The structural pattern: why this trade-off keeps appearing
The agent-token category produces the same shape of trade-off over and over. Open-source frameworks earn developer mindshare and don’t need tokens to do it; the LangChain pattern wins on adoption. Tokenised platforms earn fee revenue and need centralised infrastructure to function, because permissionless inference at production latency isn’t really solved yet. Pick one side or the other and you get half the picture.

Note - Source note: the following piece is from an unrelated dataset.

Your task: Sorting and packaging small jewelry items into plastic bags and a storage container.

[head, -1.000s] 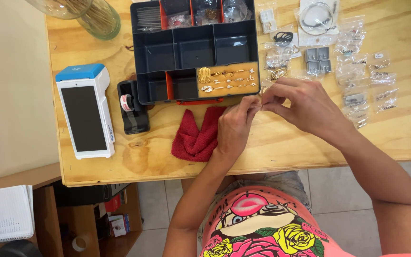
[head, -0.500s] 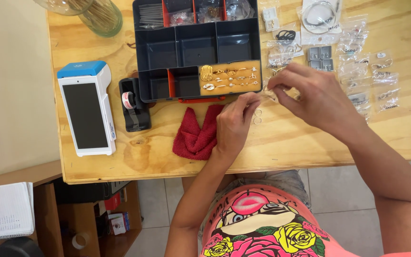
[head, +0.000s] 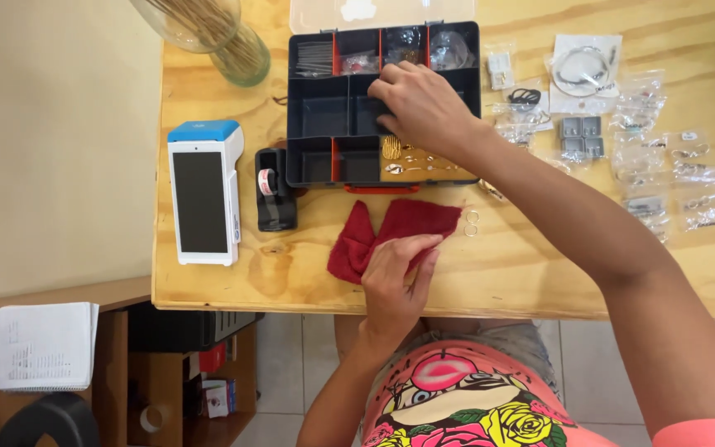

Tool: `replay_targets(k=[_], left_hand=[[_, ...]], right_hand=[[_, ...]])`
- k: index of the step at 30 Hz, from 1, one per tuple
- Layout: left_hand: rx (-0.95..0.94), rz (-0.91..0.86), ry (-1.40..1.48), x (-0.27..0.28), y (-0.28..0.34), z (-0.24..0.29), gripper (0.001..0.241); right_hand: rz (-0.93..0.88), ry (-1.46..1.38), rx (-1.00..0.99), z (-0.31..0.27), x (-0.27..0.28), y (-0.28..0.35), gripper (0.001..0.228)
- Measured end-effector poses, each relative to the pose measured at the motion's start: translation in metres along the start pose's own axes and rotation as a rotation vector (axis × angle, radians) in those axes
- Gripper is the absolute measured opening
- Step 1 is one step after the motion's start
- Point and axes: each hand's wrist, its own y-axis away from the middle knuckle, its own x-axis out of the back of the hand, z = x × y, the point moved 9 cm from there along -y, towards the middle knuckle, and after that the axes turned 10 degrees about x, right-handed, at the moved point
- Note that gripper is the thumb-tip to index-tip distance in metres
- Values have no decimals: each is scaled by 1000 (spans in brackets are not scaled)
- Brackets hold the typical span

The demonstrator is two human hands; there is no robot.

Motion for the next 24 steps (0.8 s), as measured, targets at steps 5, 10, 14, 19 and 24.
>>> replay_targets(k=[5, 10, 14, 19, 24], left_hand=[[-26, -122, -136, -30, 13, -19, 13], [-144, -218, -383, -84, 8, -34, 21], [-146, -332, -570, -115, -4, -52, 40], [-157, -394, -614, -128, -6, -61, 26], [-111, -468, -617, -139, -5, -79, 30]], right_hand=[[222, -263, -11, -18, 81, 65, 24], [352, -446, -123, -37, 130, 148, 4], [360, -683, -372, -36, 103, 204, 12], [475, -864, -482, -46, 81, 251, 12], [603, -968, -598, -41, 63, 284, 13]])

Morpheus is the closest project to a third path: a permissionless compute marketplace that pays for inference through a token-native mechanism, with the work itself done by independent providers. It isn’t in the agent category exactly, but it’s the architecture the agent category would need to borrow from to escape the trade-off. Until that matures, or until Virtuals or a competitor ships something equivalent, the agent-token space will keep producing pairs like ElizaOS and Virtuals: one project with the code but no token thesis, one with the token thesis but no real decentralisation, both losing market value in lockstep with whatever narrative cycle is currently driving fee revenue.
Same category, opposite trade-offs, both down roughly 90% from peak. The asymmetry isn’t a quirk of these two projects; it’s the shape of the agent-token space until something changes.